(Input data Opens)

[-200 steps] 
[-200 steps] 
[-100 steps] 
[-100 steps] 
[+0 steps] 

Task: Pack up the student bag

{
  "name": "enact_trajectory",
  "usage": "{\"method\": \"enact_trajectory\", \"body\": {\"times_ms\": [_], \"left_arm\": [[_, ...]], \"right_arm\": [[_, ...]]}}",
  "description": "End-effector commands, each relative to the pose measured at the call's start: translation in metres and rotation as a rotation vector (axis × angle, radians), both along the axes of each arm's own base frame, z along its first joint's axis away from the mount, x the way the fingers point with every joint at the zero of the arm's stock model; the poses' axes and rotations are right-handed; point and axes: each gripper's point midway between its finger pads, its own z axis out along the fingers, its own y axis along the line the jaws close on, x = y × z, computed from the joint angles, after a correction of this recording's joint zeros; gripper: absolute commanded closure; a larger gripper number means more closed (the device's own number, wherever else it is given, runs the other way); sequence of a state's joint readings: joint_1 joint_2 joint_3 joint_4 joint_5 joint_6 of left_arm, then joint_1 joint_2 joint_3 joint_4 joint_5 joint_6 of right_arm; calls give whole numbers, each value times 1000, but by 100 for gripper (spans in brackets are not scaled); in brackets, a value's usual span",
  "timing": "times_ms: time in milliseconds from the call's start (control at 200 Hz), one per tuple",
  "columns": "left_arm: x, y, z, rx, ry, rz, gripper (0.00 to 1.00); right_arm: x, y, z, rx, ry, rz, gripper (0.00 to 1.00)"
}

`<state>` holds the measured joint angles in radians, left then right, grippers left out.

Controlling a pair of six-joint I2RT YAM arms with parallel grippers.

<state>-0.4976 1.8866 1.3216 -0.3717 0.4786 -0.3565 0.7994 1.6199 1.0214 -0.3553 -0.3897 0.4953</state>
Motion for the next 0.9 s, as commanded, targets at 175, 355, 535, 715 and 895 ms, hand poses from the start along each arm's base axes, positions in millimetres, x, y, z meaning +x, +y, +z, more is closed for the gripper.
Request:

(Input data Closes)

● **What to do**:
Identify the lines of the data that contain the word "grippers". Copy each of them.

● **Task output**:
`<state>` holds the measured joint angles in radians, left then right, grippers left out.
Controlling a pair of six-joint I2RT YAM arms with parallel grippers.

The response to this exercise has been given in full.